Journal of Acute Disease (Jan 2018)
Efficiency of EBUS-TBNA for diagnosing benign and malignant lymphadenopathy
Abstract
Objective: To determine whether endobronchial ultrasound-guided transbronchial needle aspiration (EBUS-TBNA) can rapidly distinguish among lung cancer, tuberculosis and sarcodosis, and to explore its sensitivity and specificity. Methods: Clinical data of patients with enlarged mediastinal or hilar lymphadenopathy who underwent EBUS-TBNA at our hospital between September 1, 2012 and June 30, 2015 for were retrospectively analyzed.

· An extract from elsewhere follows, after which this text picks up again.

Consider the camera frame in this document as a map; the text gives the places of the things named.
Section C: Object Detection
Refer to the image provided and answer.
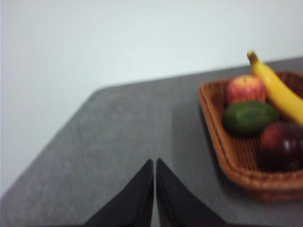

The sensitivity, specificity, positive predictive value, and negative predicted value [including 95% confidence interval (CI)] were calculated.. Results: A total of 299 lymph nodes from 201 patients underwent EBUS-TBNA were selected and no serious complications occurred. EBUS-TBNA showed a sensitivity of 87.9% (124/141) (95% CI: 81%–92%), a specificity of 100.0% (124/124) (95% CI: 97%–100%), and a negative predicted value of 41.3% (95% CI: 23%–61%) in the detection of lung cancer. The sensitivity and specificity of diagnosis of mediastinal tuberculosis lymphadenitis were 72.4% (21/29) (95% CI: 53%–87%) and 100.0% (95% CI: 82%–100%); while sensitivity and specificity of diagnosis of sarcoidosis were 71.4% (5/7) (95% CI: 29%–96%) and 100.0% (95% CI: 91%–100%). Conclusions: The sensitivity and specificity of EBUS-TBNA do not significantly differ for a diagnosis of lung cancer versus tuberculosis or sarcodosis.